Following chronic ethanol exposure, LTD is altered such that D1-negative MSNs show LTD while D1-positive MSNs lose LTD, and sometimes show LTP (Jeanes et al., 2014; Renteria et al., 2017) (Figure 3O). Acute and chronic ethanol-induced changes in plasticity have also been extensively studied in the NAc, a region implicated in the rewarding effects of ethanol (reviewed in Renteria et al., 2016), and will only be briefly summarized here. It will be interesting to determine how these plasticity changes contribute to ethanol-induced cognitive impairment. Although studies have investigated the acute effects of ethanol on PFC NMDARs (Weitlauf and Woodward, 2008), few have investigated the effect on synaptic plasticity in this area. Indeed, high-dose ethanol treatment can transiently abolish NMDA-dependent LTD in hippocampal neurons and elicit cognitive deficits in rats (Silvestre de Ferron et al., 2015). Ethanol alters learning and memory (Oslin and Cary, 2003; White, 2003), and this may involve effects on synaptic plasticity, including long-term depression (LTD) and long-term potentiation (LTP) (reviewed in Zorumski et al., 2014).

The exact mechanism by which various concentrations of ethanol either activates or inhibits TLR4/IL-1RI signaling is not currently known, though it may involve alterations in lipid raft clustering or cell adhesion complexes and actin cytoskeleton organization.
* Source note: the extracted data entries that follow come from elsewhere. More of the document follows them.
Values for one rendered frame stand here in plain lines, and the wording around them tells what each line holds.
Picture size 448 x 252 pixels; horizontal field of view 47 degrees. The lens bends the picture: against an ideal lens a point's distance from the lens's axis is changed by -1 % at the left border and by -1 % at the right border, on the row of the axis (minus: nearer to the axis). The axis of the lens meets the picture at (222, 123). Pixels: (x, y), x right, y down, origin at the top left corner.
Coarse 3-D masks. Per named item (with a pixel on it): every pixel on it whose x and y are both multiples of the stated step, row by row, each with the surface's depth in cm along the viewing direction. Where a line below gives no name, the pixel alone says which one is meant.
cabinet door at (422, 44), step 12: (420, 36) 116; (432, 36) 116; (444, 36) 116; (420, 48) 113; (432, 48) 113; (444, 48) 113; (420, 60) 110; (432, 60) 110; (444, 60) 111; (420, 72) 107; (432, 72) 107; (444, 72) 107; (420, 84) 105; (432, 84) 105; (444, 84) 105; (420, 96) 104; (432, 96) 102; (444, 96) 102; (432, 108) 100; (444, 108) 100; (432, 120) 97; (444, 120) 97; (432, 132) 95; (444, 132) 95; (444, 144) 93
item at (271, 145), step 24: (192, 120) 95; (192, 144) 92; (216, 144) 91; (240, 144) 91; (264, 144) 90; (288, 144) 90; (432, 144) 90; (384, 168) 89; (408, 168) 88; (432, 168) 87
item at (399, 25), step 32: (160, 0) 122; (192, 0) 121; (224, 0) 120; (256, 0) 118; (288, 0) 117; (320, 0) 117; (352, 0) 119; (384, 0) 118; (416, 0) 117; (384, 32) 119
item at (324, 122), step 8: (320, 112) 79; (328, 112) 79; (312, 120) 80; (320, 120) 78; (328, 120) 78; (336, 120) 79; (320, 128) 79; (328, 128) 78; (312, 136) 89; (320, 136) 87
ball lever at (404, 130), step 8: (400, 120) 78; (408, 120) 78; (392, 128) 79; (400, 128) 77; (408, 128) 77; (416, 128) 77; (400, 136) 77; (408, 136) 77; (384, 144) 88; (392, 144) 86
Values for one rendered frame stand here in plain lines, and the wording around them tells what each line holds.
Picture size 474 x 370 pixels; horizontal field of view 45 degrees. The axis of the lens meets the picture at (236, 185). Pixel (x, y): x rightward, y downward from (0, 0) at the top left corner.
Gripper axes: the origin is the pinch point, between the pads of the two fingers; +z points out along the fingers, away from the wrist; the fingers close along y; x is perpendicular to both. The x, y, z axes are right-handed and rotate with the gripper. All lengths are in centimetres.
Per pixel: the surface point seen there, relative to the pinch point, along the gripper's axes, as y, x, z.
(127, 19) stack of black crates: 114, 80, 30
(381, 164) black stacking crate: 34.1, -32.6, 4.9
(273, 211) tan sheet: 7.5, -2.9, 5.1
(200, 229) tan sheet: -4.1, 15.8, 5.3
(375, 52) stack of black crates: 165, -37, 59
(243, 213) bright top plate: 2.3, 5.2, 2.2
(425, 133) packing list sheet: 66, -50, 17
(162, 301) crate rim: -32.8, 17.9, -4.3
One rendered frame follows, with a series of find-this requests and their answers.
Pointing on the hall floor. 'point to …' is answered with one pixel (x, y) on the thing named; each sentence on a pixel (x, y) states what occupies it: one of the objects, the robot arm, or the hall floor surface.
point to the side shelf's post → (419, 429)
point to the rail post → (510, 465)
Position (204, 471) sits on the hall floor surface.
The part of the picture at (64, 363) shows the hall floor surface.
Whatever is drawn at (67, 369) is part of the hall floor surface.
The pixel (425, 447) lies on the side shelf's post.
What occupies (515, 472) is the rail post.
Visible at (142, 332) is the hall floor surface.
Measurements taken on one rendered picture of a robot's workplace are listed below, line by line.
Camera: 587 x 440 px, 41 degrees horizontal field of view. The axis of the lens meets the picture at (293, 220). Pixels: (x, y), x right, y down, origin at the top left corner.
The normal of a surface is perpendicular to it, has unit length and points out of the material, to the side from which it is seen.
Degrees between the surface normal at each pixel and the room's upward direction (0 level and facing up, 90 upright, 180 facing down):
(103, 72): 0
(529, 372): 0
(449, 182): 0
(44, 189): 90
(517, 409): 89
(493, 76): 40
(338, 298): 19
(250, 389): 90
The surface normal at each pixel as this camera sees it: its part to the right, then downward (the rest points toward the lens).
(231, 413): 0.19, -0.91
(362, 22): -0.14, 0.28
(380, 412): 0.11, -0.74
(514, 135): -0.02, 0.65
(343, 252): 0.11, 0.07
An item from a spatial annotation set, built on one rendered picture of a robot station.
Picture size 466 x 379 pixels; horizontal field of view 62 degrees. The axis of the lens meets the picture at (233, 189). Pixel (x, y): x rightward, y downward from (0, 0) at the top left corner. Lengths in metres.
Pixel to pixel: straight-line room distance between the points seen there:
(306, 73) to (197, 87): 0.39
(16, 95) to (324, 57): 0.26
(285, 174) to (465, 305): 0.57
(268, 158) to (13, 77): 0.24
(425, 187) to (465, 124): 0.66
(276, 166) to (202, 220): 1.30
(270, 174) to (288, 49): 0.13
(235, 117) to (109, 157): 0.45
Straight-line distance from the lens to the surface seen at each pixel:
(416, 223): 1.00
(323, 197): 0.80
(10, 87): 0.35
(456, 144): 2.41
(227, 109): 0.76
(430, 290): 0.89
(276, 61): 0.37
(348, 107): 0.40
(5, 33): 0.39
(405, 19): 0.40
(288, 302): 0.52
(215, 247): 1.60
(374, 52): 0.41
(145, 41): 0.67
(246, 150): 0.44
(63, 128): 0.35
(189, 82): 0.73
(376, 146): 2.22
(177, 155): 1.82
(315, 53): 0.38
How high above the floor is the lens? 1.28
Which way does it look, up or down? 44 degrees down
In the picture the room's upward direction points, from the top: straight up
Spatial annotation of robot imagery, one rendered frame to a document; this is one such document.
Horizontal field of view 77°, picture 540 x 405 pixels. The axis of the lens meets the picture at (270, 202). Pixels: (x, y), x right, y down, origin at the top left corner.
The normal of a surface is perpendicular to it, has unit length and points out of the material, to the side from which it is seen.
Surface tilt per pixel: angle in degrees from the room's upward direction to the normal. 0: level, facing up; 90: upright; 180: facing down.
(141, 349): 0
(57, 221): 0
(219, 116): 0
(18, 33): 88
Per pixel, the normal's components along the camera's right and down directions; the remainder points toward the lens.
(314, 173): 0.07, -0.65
Ethanol can trigger the activation of astroglial cells which can produce a proinflammatory response in the brain. Additionally, abnormal brain metabolism, a loss of white brain matter in the frontal lobe, and higher parietal gray matter NAA levels were found. This dysfunction causes an increase in the neurotransmitter GABA in cerebellar Purkinje cells, granule cells, and interneurons leading to a disruption in normal cell signaling.